* Work task
Transcribe the whole listing precisely, leaving nothing out.
-=-=-=-=-
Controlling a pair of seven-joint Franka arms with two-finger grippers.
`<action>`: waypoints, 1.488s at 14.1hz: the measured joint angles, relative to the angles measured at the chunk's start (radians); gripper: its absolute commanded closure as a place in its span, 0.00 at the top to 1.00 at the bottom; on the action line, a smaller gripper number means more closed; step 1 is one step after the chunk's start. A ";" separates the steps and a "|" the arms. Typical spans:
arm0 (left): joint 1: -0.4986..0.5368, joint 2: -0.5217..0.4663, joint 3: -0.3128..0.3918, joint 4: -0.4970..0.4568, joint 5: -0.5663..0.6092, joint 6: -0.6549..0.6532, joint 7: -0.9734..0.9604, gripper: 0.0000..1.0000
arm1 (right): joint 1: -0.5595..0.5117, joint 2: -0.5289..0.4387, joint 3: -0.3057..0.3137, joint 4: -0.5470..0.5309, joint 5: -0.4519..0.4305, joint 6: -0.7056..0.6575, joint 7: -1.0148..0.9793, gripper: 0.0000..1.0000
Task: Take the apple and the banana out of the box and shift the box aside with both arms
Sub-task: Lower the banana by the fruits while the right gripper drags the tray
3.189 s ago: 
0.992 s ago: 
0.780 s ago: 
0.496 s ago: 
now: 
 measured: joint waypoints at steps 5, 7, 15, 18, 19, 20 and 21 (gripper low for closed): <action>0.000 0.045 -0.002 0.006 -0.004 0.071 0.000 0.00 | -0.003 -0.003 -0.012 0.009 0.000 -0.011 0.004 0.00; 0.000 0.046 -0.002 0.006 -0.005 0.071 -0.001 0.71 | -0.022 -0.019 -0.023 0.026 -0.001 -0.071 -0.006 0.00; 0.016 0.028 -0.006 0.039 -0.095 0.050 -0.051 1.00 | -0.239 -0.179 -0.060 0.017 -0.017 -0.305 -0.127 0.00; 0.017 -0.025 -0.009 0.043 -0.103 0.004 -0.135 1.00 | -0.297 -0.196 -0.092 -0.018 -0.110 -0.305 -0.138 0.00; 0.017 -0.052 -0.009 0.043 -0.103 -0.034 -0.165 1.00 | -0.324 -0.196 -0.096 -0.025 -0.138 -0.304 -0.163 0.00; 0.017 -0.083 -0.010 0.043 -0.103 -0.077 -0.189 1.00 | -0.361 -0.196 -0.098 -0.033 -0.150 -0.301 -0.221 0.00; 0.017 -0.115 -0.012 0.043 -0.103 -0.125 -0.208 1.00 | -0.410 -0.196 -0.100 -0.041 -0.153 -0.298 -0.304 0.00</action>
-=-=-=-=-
* Expected output
Controlling a pair of seven-joint Franka arms with two-finger grippers.
`<action>`: waypoints, 1.488s at 14.1hz: the measured joint angles, relative to the angles measured at the chunk's start (radians); gripper: its absolute commanded closure as a place in its span, 0.00 at the top to 1.00 at the bottom; on the action line, a smaller gripper number means more closed; step 1 is one step after the chunk's start. A ";" separates the steps and a "|" the arms. Typical spans:
arm0 (left): joint 1: -0.4986..0.5368, joint 2: -0.5217..0.4663, joint 3: -0.3128..0.3918, joint 4: -0.4970..0.4568, joint 5: -0.5663..0.6092, joint 6: -0.6549..0.6532, joint 7: -0.9734..0.9604, gripper: 0.0000..1.0000
arm1 (right): joint 1: -0.5595..0.5117, joint 2: -0.5289..0.4387, joint 3: -0.3057..0.3137, joint 4: -0.5470..0.5309, joint 5: -0.4519..0.4305, joint 6: -0.7056..0.6575, joint 7: -1.0148..0.9793, gripper: 0.0000..1.0000
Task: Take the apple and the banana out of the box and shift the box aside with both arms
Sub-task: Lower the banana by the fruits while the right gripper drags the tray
3.189 s ago: 
0.992 s ago: 
0.780 s ago: 
0.496 s ago: 
now: 
 measured: joint waypoints at steps 5, 7, 15, 18, 19, 20 and 21 (gripper low for closed): <action>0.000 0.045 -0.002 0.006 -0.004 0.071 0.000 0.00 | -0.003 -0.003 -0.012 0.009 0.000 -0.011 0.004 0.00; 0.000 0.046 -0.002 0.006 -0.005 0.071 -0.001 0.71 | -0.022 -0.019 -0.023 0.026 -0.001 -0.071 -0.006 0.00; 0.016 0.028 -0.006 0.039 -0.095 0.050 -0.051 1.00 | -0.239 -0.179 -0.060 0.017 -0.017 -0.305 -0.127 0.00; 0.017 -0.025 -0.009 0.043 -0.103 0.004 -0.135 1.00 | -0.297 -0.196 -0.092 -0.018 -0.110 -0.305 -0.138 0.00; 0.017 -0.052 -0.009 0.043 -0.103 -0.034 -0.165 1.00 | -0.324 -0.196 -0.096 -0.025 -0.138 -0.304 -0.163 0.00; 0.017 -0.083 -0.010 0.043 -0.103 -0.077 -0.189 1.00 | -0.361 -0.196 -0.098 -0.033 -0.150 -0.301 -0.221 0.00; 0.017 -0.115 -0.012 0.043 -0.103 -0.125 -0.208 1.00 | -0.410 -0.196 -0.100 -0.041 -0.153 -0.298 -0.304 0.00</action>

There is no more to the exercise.